● TASK STATEMENT:
Please state how many lines in the records below contain the word "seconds"; the number alone is the answer.

----

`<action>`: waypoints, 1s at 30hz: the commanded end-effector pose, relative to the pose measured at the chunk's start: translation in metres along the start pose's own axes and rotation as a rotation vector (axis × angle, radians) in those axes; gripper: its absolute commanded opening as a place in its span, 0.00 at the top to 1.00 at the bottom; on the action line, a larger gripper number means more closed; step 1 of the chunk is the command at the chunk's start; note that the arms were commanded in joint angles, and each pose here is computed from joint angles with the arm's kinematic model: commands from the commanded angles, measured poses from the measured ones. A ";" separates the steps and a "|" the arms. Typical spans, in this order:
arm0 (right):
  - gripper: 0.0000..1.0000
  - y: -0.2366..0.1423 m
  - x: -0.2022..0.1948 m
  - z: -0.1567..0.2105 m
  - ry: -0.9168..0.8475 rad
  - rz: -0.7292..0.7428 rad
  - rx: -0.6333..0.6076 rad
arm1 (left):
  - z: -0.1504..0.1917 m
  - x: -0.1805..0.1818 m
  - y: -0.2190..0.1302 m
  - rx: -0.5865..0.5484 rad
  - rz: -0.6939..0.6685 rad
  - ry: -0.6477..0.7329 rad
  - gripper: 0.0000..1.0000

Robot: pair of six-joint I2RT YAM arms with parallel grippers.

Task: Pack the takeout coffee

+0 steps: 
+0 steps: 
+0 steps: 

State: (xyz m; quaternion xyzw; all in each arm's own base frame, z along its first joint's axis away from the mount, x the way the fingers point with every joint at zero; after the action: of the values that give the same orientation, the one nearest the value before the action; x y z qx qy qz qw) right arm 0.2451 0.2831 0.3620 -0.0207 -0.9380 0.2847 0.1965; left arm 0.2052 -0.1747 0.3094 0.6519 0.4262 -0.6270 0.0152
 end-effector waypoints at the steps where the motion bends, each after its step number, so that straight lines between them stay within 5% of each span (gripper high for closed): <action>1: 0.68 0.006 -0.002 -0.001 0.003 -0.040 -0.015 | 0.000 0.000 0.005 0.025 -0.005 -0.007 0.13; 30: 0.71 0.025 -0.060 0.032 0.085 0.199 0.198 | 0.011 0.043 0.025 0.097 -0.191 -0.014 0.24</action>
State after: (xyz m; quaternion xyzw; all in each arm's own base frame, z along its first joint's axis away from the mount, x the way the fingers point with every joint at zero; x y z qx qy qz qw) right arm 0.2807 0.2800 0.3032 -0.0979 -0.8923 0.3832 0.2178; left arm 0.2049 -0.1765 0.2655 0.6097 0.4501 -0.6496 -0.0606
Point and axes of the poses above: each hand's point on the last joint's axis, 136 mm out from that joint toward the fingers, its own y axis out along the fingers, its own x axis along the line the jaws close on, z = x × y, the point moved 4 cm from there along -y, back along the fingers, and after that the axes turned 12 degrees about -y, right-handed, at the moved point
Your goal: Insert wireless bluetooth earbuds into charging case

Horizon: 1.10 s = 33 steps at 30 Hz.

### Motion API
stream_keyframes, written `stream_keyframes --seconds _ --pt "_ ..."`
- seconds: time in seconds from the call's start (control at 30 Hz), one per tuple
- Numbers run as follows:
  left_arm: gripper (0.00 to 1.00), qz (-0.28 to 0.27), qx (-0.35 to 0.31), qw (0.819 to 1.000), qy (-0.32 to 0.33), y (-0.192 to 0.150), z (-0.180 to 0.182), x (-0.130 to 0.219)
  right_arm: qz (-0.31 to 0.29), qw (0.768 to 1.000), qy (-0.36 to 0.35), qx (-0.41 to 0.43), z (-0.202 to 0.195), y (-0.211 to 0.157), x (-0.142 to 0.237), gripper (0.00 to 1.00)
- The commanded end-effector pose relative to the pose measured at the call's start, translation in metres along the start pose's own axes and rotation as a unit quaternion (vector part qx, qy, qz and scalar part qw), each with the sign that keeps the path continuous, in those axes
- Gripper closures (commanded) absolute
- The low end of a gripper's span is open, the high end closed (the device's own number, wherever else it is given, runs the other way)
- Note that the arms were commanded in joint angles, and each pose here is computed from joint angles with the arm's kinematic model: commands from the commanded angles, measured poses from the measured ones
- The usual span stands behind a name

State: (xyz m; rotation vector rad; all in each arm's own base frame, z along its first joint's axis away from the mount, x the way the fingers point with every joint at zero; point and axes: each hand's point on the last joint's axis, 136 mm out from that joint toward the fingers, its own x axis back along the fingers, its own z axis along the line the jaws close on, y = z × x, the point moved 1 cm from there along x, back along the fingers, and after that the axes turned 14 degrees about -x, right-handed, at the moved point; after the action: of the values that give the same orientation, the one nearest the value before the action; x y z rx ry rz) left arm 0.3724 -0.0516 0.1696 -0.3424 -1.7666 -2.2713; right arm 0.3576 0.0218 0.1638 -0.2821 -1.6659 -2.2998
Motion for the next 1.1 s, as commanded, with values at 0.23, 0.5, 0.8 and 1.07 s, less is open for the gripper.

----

● EXERCISE ANSWER:
2